Data below START

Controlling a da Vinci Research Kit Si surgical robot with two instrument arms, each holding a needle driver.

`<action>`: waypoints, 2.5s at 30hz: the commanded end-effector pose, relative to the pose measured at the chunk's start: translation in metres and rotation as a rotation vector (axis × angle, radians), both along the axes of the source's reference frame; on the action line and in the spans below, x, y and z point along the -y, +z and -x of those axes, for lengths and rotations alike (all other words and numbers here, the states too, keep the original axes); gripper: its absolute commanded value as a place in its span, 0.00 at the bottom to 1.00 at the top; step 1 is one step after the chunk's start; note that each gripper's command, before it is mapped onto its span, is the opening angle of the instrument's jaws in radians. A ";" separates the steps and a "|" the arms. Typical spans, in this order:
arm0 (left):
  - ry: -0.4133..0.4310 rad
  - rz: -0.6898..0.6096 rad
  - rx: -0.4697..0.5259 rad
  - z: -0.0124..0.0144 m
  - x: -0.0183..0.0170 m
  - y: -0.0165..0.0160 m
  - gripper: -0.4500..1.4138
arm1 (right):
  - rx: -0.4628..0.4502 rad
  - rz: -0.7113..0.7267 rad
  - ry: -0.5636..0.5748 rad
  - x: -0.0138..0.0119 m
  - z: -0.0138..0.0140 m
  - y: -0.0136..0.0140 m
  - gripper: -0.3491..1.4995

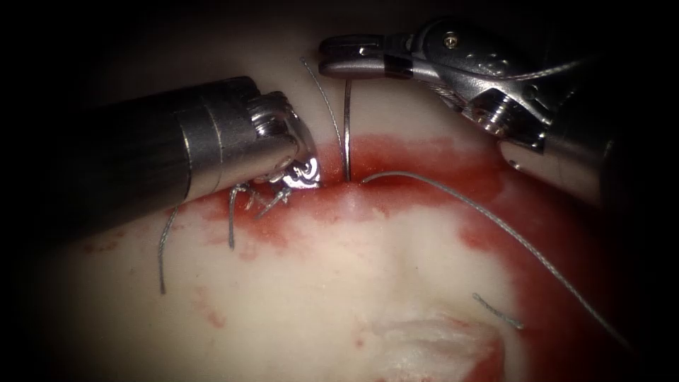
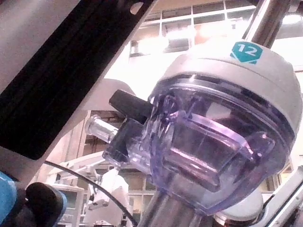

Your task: Wound Closure

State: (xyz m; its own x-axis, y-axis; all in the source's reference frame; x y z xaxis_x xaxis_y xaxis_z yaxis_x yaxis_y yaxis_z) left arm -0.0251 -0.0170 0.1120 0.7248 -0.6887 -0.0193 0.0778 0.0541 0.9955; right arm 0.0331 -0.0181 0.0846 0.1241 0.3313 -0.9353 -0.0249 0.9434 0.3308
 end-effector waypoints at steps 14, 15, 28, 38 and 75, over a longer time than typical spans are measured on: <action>-0.001 0.007 0.002 0.0006 -0.0013 -0.0005 0.00 | -0.003 -0.195 0.021 -0.0011 -0.0006 -0.0002 0.00; -0.001 0.006 0.002 0.0006 -0.0013 -0.0005 0.00 | -0.003 -0.207 0.022 -0.0011 -0.0005 -0.0002 0.00; 0.001 0.012 0.004 0.0007 -0.0012 -0.0005 0.00 | -0.002 -0.300 0.030 -0.0011 -0.0005 -0.0001 0.00; 0.004 0.010 0.005 0.0008 -0.0011 -0.0006 0.00 | 0.007 0.121 0.015 -0.0018 -0.0004 -0.0007 0.00; 0.013 0.007 0.009 0.0007 -0.0011 -0.0008 0.00 | 0.005 -0.058 0.037 -0.0020 -0.0002 -0.0013 0.00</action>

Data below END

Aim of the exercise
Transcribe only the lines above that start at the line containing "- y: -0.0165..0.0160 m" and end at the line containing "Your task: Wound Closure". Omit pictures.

Response box
  - y: -0.0165..0.0160 m
  - gripper: -0.4500..1.4138
arm1 (right):
  - rx: -0.4628..0.4502 rad
  - rz: -0.7113..0.7267 rad
  - ry: -0.5636..0.5748 rad
  - x: -0.0138..0.0119 m
  - z: -0.0138..0.0140 m
  - y: -0.0136..0.0140 m
  - gripper: -0.3491..1.4995


Your task: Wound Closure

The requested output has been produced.